Only the lines holding "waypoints" are wanted here; copy each from the listing.

(Given material)
=== Section Start ===
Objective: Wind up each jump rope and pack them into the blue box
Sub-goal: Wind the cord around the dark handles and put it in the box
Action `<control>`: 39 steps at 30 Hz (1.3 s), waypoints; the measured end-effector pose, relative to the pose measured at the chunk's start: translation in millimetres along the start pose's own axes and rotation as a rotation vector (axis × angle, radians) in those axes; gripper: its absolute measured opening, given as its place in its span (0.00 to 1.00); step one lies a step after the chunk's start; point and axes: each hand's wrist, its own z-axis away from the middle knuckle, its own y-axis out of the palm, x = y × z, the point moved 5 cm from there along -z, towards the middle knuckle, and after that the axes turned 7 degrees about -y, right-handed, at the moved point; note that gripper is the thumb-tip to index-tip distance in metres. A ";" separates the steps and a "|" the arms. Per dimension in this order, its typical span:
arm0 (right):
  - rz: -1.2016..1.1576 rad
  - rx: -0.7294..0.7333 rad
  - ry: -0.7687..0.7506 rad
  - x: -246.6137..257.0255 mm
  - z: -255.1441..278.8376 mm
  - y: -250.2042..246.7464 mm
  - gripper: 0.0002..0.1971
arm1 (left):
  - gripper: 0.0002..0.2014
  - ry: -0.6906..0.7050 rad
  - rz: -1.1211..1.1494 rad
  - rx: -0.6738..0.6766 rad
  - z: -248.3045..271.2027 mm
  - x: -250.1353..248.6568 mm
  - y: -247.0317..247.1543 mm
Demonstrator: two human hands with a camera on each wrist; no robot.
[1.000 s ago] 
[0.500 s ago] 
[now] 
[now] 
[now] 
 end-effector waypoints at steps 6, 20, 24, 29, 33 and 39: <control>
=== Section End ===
(Task answer)
Action `<control>`: 39 steps at 30 Hz (1.3 s), waypoints; the measured end-effector pose, relative to the pose measured at the chunk's start: translation in millimetres along the start pose's own axes and rotation as a rotation vector (axis × angle, radians) in those axes; gripper: its absolute measured opening, given as its place in its span (0.00 to 1.00); step one lies a step after the chunk's start; point and axes: each hand's wrist, its own z-axis away from the middle knuckle, its own y-axis out of the palm, x = y × z, the point moved 5 cm from there along -z, towards the middle knuckle, and after that the axes turned 7 degrees about -y, right-handed, at the moved point; note that gripper is the thumb-tip to index-tip distance in metres. A ";" separates the steps and a "|" the arms. Per dimension in this order, its typical span:
 end-effector waypoints at steps 6, 20, 24, 29, 33 and 39: <control>

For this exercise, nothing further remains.